Drei Personen auch in Bozen angezeigt

Aufreger: Getreide in Giftmülllaster transportiert

Donnerstag, 30. April 2015 | 14:38 Uhr

Reggio Emilia – Das Forstcorps in Reggio Emilia hat nach Ermittlungen 37 Personen im Rahmen der Operation „Sicheres Getreide“ angezeigt – unter ihnen sollen sich auch drei Südtiroler und vier Trentiner befinden.

Medienberichten zufolge haben die Ermittler von Forstbehörde und Umweltpolizei einen regen Transport von Getreide in Giftmülllastern ausgeforscht.
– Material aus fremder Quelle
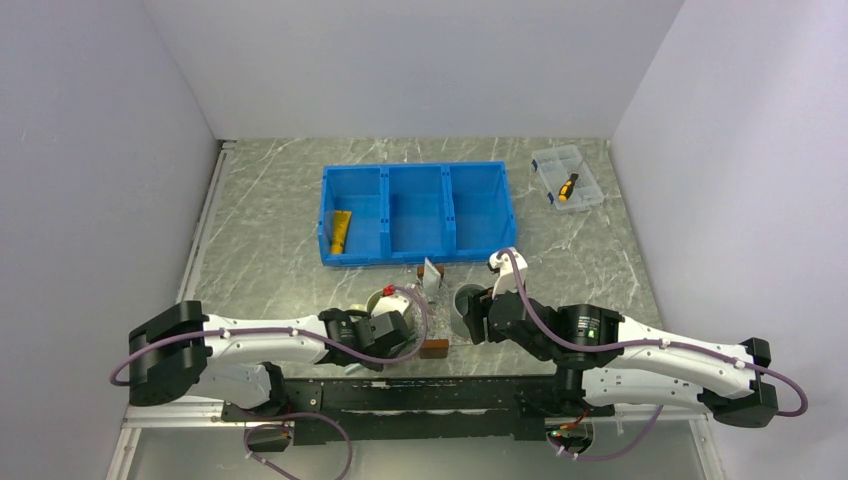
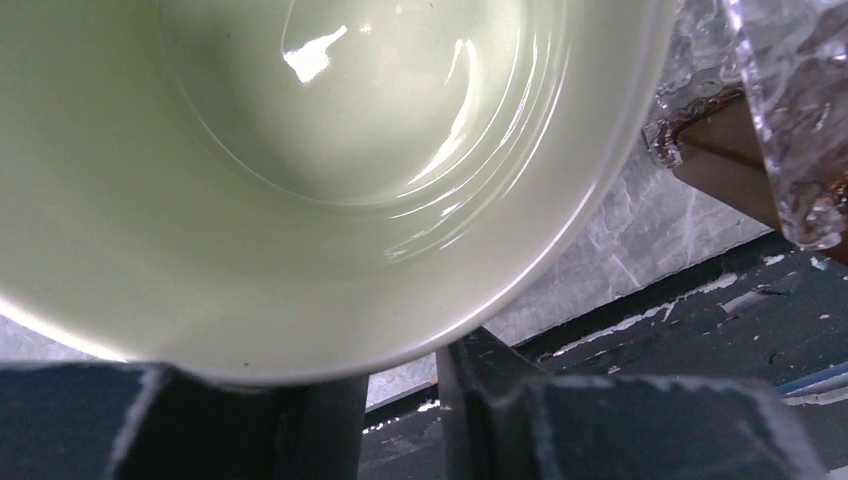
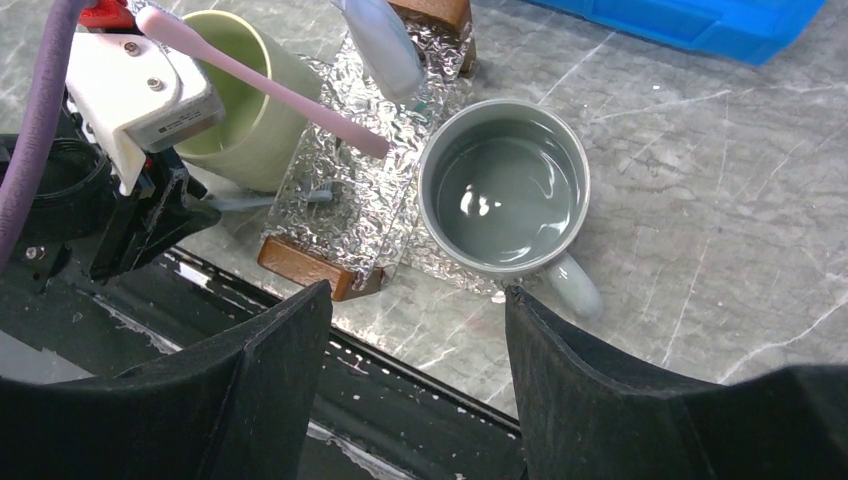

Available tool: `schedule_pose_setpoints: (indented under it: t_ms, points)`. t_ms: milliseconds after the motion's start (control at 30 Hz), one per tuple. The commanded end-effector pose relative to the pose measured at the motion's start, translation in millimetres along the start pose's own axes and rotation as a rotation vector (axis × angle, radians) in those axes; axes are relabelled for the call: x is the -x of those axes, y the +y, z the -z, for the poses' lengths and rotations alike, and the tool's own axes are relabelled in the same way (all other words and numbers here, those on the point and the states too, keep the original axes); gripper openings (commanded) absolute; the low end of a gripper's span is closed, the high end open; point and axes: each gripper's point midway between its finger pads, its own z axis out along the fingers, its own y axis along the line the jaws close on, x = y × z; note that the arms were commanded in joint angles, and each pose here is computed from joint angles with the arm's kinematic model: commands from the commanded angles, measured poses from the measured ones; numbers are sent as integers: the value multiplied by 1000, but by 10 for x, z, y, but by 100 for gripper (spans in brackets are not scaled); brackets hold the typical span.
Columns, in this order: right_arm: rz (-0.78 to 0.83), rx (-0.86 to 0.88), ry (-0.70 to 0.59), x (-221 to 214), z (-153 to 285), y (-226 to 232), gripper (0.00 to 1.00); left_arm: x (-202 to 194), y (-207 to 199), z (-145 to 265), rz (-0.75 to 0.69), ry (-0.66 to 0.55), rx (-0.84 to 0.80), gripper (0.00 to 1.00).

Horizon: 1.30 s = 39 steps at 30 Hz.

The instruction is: Prepare toiletry sets of a toothbrush and toothpaste on the tray

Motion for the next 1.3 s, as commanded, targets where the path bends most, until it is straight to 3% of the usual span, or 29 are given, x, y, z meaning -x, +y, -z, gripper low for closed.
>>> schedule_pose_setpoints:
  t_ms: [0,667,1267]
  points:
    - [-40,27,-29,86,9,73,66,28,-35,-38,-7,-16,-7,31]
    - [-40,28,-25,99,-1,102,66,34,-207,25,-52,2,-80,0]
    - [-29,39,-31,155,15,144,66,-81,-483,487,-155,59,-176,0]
In den Anhängern wurden sonst asbesthaltiges Material, Klärschlamm, Industriemüll und Asche aufgeladen.

Ersten Erkenntnissen zufolge brachten die Lkw den Giftmüll ins Ausland und kehrten vollgeladen mit Getreide für den Lebensmittelsektor wieder nach Italien zurück.

Bei den Personen, die jetzt ins Visier der Behörden geraten sind, handelt es sich um Eigentümer von Frachtfirmen, die für Dritte arbeiten. 56 Hausdurchsuchungen in 21 Provinzen Italiens wurden von den Fahndern durchgeführt.

Dabei wurden 3.000 Zentner Getreide sowie fünf Lkw beschlagnahmt.